● **Action item**: Write every line below out again exactly, images omitted.

● **Information provided**:
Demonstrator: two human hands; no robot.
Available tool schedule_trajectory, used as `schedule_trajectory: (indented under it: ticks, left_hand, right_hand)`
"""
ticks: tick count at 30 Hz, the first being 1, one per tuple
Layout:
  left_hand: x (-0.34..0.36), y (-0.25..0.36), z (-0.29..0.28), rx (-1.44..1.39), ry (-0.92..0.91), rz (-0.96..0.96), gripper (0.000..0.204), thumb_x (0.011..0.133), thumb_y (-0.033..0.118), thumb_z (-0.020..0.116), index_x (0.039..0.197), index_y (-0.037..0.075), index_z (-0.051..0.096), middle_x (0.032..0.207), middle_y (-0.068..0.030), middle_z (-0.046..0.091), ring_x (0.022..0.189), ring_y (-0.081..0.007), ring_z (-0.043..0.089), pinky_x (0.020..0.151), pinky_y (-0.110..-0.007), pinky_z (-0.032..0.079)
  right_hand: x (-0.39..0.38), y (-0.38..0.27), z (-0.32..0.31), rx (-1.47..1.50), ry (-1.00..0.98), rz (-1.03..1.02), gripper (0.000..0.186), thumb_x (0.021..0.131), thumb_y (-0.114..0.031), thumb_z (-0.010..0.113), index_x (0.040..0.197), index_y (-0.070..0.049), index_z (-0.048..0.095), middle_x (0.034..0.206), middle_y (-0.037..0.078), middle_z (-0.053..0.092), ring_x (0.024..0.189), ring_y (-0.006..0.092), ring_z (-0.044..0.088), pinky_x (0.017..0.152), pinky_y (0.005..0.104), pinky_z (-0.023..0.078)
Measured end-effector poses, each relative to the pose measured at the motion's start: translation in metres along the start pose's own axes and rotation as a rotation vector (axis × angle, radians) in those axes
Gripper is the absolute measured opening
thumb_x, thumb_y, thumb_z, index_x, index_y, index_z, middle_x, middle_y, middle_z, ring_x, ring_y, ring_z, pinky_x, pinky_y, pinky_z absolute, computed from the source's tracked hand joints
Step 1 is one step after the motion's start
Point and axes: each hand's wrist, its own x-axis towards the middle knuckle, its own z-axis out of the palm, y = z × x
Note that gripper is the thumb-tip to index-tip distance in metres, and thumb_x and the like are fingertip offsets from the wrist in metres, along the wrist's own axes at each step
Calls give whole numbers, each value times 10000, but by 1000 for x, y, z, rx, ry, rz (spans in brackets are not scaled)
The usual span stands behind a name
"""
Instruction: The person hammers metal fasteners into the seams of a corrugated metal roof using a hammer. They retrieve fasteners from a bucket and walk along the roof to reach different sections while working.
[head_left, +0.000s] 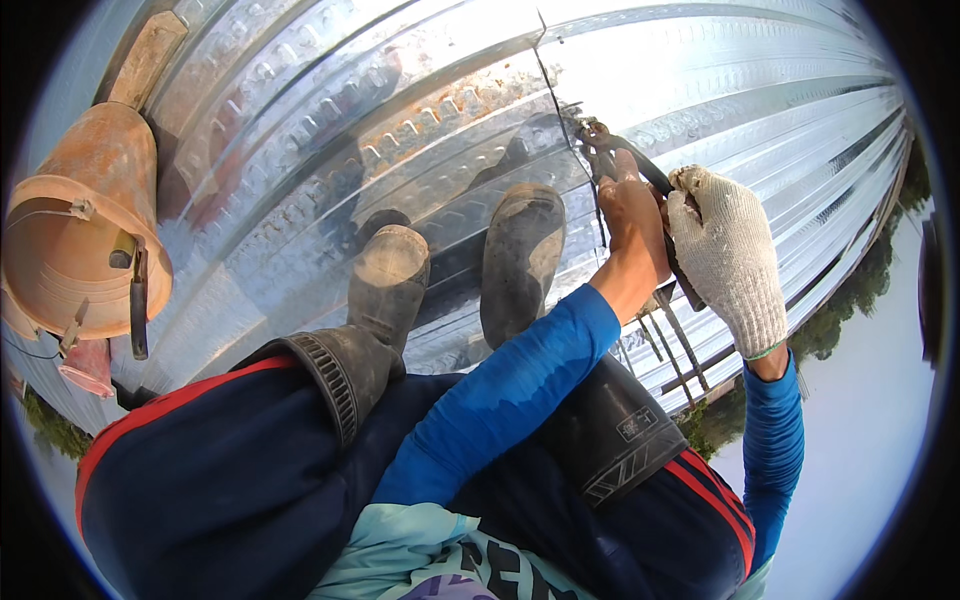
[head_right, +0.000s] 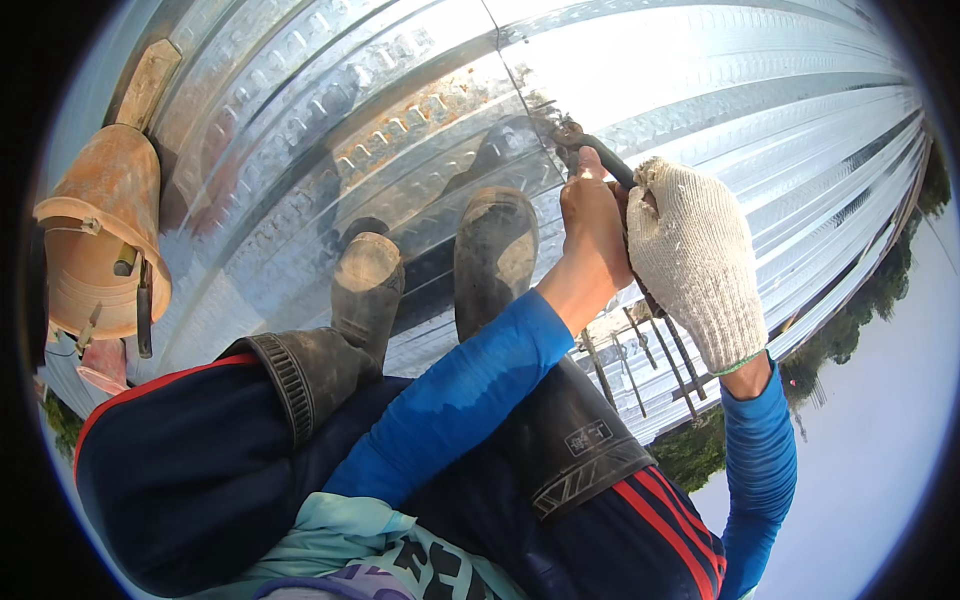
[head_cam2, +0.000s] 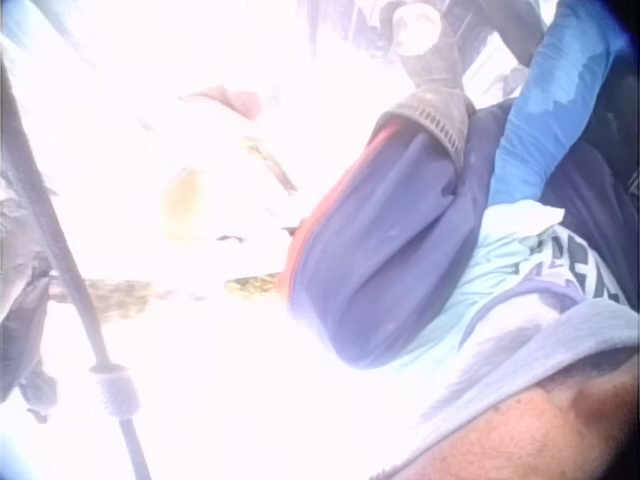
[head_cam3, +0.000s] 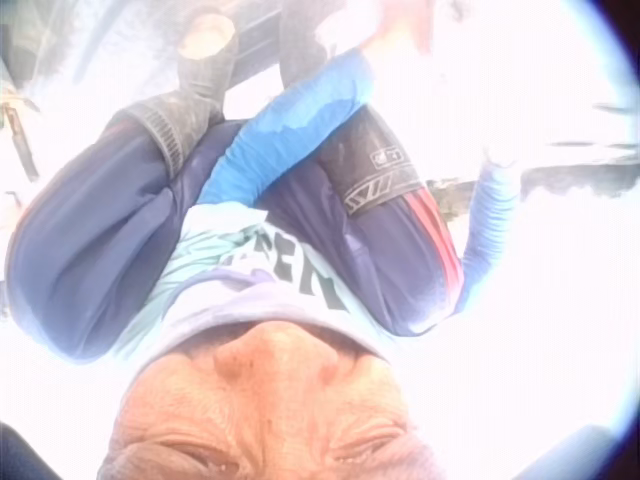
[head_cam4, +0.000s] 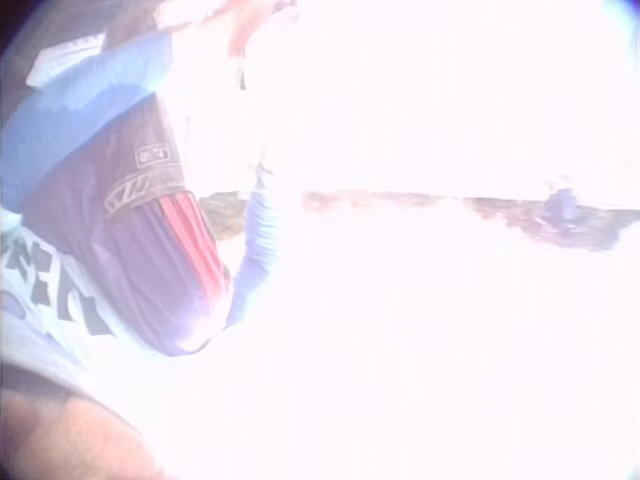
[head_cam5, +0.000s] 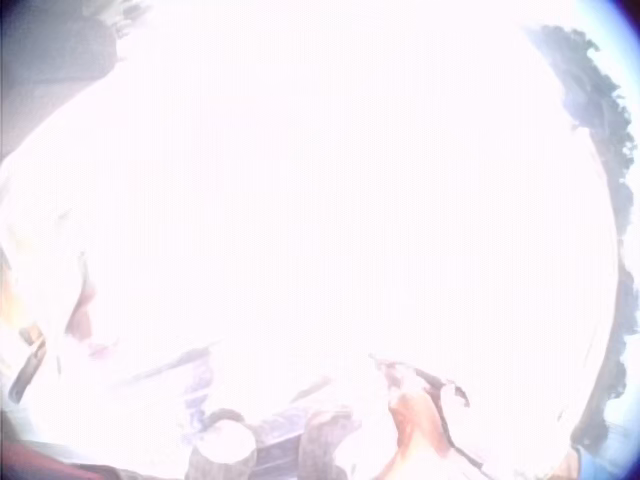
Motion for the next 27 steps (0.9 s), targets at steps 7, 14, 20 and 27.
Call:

● **Solution for this exercise**:
Demonstrator: two human hands; no robot.
Available tool schedule_trajectory, used as `schedule_trajectory: (indented under it: ticks, left_hand, right_hand)`
"""
ticks: tick count at 30 Hz, the first being 1, one per tuple
Layout:
  left_hand: x (-0.34..0.36), y (-0.25..0.36), z (-0.29..0.28), rx (-1.44..1.39), ry (-0.92..0.91), rz (-0.96..0.96), gripper (0.000..0.204), thumb_x (0.011..0.133), thumb_y (-0.033..0.118), thumb_z (-0.020..0.116), index_x (0.039..0.197), index_y (-0.037..0.075), index_z (-0.051..0.096), middle_x (0.032..0.207), middle_y (-0.068..0.030), middle_z (-0.046..0.091), ring_x (0.022..0.189), ring_y (-0.081..0.007), ring_z (-0.043..0.089), pinky_x (0.020..0.151), pinky_y (-0.110..-0.007), pinky_z (-0.032..0.079)
  right_hand: x (-0.39..0.38), y (-0.38..0.27), z (-0.32..0.31), rx (-1.47..1.50), ry (-1.00..0.98), rz (-1.03..1.02), gripper (0.000..0.186), thumb_x (0.021..0.131), thumb_y (-0.114..0.031), thumb_z (-0.010..0.113), index_x (0.040..0.197), index_y (-0.070..0.049), index_z (-0.048..0.095), middle_x (0.034..0.206), middle_y (-0.037..0.078), middle_z (-0.053..0.092), ring_x (0.024..0.189), ring_y (-0.006..0.092), ring_z (-0.044..0.088), pinky_x (0.017..0.152), pinky_y (0.005..0.104), pinky_z (-0.023..0.078)
Measured end-effector poses, each relative to the pose measured at the motion's start: translation in metres along the start pose's own axes and rotation as a rotation vector (axis × angle, radians) in those axes
Gripper is the absolute measured opening
thumb_x, thumb_y, thumb_z, index_x, index_y, index_z, middle_x, middle_y, middle_z, ring_x, ring_y, ring_z, pinky_x, pinky_y, pinky_z absolute, computed from the source's tracked hand joints
Step 1 is one step after the motion's start
Point and axes: each hand's wrist, its own x-axis towards the middle knuckle, its own z-axis out of the palm, y = z × x
Note that gripper is the thumb-tip to index-tip distance in metres, and thumb_x and the like are fingertip offsets from the wrist in metres, along the wrist's own axes at each step
Calls give whole numbers, each value times 10000, but by 1000 for x, y, z, rx, ry, rz (spans in brackets are not scaled)
The usual span stands behind a name
"""
Instruction: The person hammers metal fasteners into the seams of a corrugated metal roof using a hammer. They retrieve fasteners from a bucket and walk along the roof to reach different sections while working.
[head_left, +0.000s] 
[head_right, +0.000s] 
[head_cam2, +0.000s] 
[head_cam3, +0.000s] 
[head_cam4, +0.000s] 
[head_cam5, +0.000s] 
Motion for the next 27 steps (0.9 s), targets at steps 7, 14, 20 and 27.
Call:

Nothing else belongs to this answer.